WORK TO COMPLETE - Every line from the one with "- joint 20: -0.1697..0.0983" through the end of the material should be written out character for character. Lines before it are excluded.

DATA SHOWN -
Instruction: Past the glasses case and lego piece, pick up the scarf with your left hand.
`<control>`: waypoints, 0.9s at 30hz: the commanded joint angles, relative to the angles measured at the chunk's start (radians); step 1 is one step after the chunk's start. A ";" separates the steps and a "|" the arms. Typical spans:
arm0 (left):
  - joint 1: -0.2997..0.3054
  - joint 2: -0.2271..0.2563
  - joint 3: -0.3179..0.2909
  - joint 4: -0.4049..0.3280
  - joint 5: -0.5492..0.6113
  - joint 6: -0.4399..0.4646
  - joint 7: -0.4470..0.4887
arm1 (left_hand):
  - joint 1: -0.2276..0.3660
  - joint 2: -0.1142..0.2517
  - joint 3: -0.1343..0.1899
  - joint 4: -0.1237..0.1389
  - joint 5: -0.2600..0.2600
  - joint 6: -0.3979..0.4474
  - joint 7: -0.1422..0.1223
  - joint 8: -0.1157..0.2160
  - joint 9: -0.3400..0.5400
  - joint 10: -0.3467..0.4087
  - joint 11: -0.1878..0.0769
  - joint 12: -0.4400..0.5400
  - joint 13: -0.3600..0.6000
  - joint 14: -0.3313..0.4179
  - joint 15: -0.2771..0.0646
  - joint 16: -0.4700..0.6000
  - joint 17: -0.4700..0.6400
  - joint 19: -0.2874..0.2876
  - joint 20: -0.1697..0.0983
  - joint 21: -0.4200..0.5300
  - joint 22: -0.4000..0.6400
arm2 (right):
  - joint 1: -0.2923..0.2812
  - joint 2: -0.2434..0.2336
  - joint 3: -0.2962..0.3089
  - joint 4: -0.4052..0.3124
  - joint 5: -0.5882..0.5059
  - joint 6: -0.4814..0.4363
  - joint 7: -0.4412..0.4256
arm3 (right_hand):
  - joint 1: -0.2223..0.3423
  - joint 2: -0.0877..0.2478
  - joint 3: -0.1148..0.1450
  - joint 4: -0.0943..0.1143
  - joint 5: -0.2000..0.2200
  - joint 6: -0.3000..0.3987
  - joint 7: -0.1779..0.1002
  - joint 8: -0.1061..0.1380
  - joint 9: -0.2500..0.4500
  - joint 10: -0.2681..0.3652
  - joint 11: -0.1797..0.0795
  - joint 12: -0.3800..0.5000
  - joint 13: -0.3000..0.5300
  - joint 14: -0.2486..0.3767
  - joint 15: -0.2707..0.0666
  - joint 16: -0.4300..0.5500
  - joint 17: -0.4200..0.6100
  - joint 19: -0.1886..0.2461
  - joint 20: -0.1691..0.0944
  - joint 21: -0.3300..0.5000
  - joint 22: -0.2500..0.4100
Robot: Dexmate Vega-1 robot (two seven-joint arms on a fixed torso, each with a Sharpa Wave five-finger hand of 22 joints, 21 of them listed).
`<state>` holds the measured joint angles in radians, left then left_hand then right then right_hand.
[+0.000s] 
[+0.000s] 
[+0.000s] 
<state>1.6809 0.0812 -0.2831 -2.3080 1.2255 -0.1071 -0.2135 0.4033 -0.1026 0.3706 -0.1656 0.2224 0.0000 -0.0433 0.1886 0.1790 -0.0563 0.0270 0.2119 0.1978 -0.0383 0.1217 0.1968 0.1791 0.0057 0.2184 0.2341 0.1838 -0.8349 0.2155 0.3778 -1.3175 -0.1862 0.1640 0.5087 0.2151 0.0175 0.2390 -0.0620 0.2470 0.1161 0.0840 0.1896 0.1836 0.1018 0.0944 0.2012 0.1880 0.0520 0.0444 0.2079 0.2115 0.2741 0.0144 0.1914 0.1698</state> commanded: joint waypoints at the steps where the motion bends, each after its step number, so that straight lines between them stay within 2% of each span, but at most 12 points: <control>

RESPONSE TO THIS TASK -
  - joint 20: -0.1697..0.0983
  - joint 21: -0.4200..0.5300
  - joint 22: -0.4000..0.6400
arm2 (right):
  - joint 1: -0.2923..0.2812
  - joint 2: -0.2434..0.2336
  - joint 3: -0.2962..0.3089
  - joint 4: -0.4052..0.3124
  - joint 5: -0.5882..0.5059
  - joint 6: -0.4814..0.4363
  - joint 7: -0.4412..0.4256
arm3 (right_hand):
  - joint 1: -0.2223..0.3423
  - joint 2: -0.0877..0.2478
  - joint 3: -0.1148..0.1450
  - joint 4: -0.0943..0.1143
  - joint 5: -0.2000..0.2200
  - joint 6: -0.3000..0.3987
  - joint 7: -0.1779..0.1002
  - joint 8: -0.1061..0.1380
  - joint 9: -0.2500..0.4500
  - joint 10: -0.2681..0.3652
  - joint 11: -0.1797..0.0795
  - joint 12: -0.3800..0.5000
  - joint 13: -0.3000..0.5300
  - joint 14: -0.2486..0.3767
  - joint 15: -0.2707..0.0666
  - joint 16: -0.4300..0.5500
  - joint 17: -0.4200..0.6100
  - joint 19: -0.1886..0.2461
  - joint 20: -0.1691..0.0944
  - joint 21: -0.3300..0.5000
  - joint 22: -0.2500..0.4100
Robot: Dexmate Vega-1 robot (two seven-joint arms on a fixed torso, each with a Sharpa Wave five-finger hand of 22 joints, 21 of them listed).
`<state>` holds the measured joint angles in radians, left then left_hand then right then right_hand.
[+0.000s] 
[+0.000s] 
[+0.000s] 
<state>1.6809 0.0812 -0.2831 -2.3080 1.2255 -0.1071 -0.2135 0.4033 -0.1026 0.3706 -0.1656 0.2224 0.0000 -0.0433 0.1886 0.1790 -0.0563 0.0270 0.2119 0.1978 -0.0383 0.1217 0.1968 0.1791 0.0057 0.2184 0.2341 0.1838 -0.8349 0.2155 0.3778 -1.3175 -0.1862 0.1640 0.5087 0.2151 0.0175 0.2390 -0.0620 0.2470 0.1161 0.0840 0.1896 0.1836 0.1018 0.0944 0.2012 0.1880 0.0520 0.0444 0.2079 0.2115 0.2741 0.0144 0.1914 0.1698</state> commanded: joint waypoints at the steps where the motion bends, each after its step number, so that straight lines between them stay within 2% of each span, but at most 12 points: <control>

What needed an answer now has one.